WICO-FM
- Snow Hill, Maryland; United States;
- Broadcast area: Delmarva
- Frequency: 101.1 MHz
- Branding: Wow 99.3 & 101.1

Programming
- Format: Classic country

Ownership
- Owner: A. Wray Fitch and Greg Bojko; (GSB Media, LLC);
- Sister stations: WBEY-FM; WCTG; WVES;

History
- First air date: 2002 (as WQMR)
- Former call signs: WQMR (2000–2011); WAMS-FM (2011–2014); WRYD (2014–2016); WSUX-FM (2016–2017);

Technical information
- Licensing authority: FCC
- Facility ID: 88291
- Class: A
- ERP: 1,200 watts
- HAAT: 149 meters
- Transmitter coordinates: 38°12′57.4″N 75°19′10.7″W﻿ / ﻿38.215944°N 75.319639°W

Links
- Public license information: Public file; LMS;
- Webcast: Listen live
- Website: wowthatscountry.com

= WICO-FM =

WICO-FM (101.1 FM) is a radio station licensed to Snow Hill, Maryland, United States.

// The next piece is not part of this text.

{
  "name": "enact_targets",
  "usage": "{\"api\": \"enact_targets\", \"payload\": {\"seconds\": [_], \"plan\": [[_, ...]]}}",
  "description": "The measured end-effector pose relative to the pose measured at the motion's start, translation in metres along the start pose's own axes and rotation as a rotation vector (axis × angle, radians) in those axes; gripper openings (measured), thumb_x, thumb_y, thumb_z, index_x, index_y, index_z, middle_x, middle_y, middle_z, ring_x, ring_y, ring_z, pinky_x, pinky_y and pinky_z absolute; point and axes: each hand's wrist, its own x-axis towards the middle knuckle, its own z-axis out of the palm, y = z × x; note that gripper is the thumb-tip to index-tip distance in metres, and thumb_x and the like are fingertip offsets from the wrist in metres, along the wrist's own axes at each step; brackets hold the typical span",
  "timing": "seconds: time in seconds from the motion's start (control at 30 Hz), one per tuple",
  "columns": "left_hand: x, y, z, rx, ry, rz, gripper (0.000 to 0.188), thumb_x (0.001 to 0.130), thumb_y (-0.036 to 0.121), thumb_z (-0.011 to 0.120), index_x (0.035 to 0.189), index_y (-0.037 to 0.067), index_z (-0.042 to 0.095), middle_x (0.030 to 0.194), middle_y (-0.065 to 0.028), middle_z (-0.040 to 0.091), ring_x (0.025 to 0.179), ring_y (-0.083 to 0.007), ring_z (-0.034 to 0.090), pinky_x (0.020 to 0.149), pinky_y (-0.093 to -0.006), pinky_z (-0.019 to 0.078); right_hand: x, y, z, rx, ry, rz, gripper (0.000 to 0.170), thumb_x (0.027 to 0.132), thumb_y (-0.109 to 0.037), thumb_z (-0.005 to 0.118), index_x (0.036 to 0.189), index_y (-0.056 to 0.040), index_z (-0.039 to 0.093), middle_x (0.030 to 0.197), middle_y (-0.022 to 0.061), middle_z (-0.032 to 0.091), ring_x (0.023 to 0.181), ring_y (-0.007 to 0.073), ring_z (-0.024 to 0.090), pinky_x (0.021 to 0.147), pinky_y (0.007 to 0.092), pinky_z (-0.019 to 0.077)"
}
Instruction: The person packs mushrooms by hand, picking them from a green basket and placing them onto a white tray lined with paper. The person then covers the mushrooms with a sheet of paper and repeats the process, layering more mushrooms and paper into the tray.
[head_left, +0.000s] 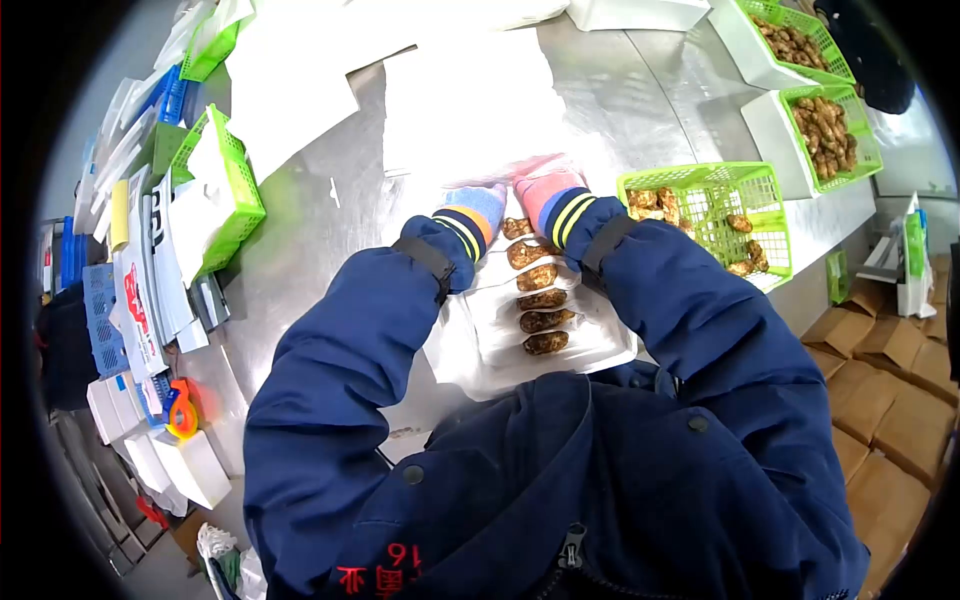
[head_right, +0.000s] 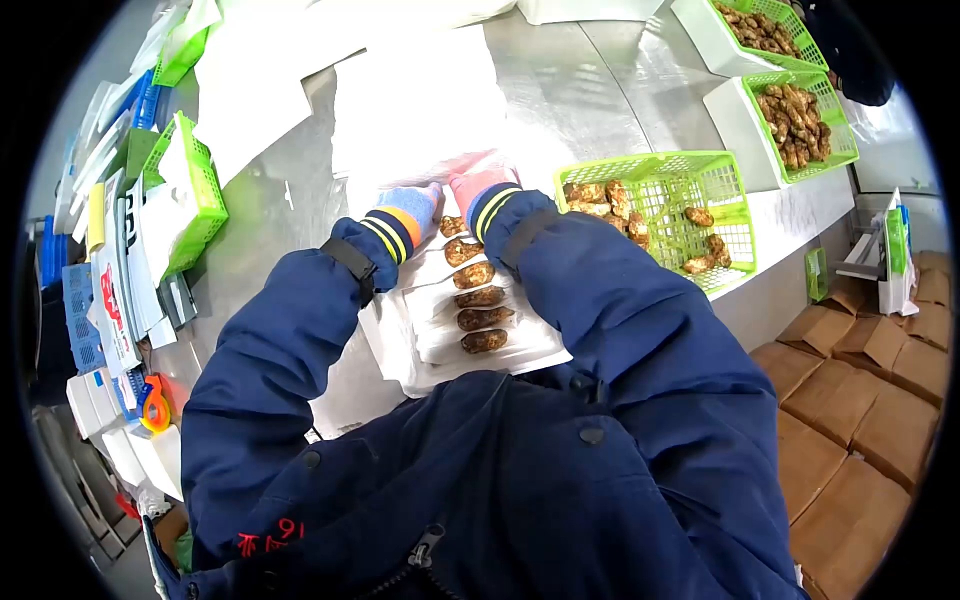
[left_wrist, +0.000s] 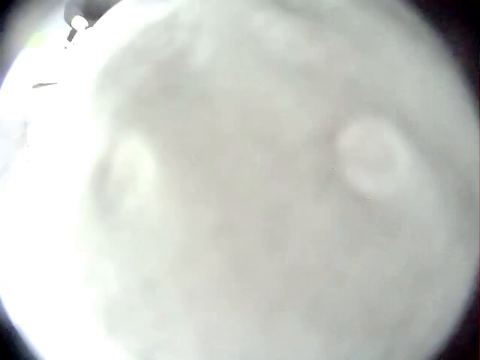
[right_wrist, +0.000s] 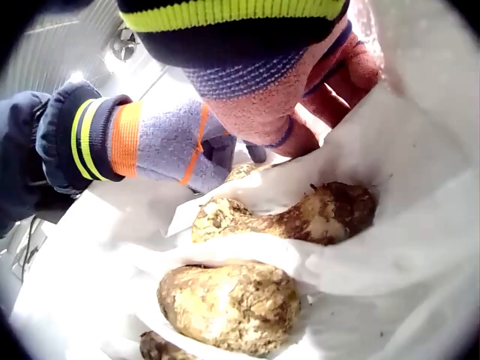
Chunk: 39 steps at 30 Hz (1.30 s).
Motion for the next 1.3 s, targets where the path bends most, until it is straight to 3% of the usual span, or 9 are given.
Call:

The station serves the Delmarva Peninsula. The station is owned by A. Wray Fitch and Greg Bojko, through licensee GSB Media, LLC.

==History==
From approximately 2002 through the end of 2010, 101.1 was WQMR, a talk radio station. Programming on WQMR included The Radio Factor, The Sean Hannity Show, Mark Levin, Dennis Miller, and Imus in the Morning, with a local show, Power Talk, filling the late morning time slot. When that format ended on January 10, 2011, the station began a prolonged stretch of changing formats every few months, which continued through 2017, often trading formats with sister stations such as FM 105.1, AM 1590, AM 1280 and FM 87.7. Jack FM adult hits, gospel, Nash Icon country music, mainstream/alternative rock, and The True Oldies Channel have been among the numerous formats that briefly aired on the station from 2011 to 2017.

The most recent format change was November 28, 2017. Since then, WICO-FM has simulcast WOWZ-FM 99.3 from Accomac, Virginia, branded as "Wow 99.3 & 101.1".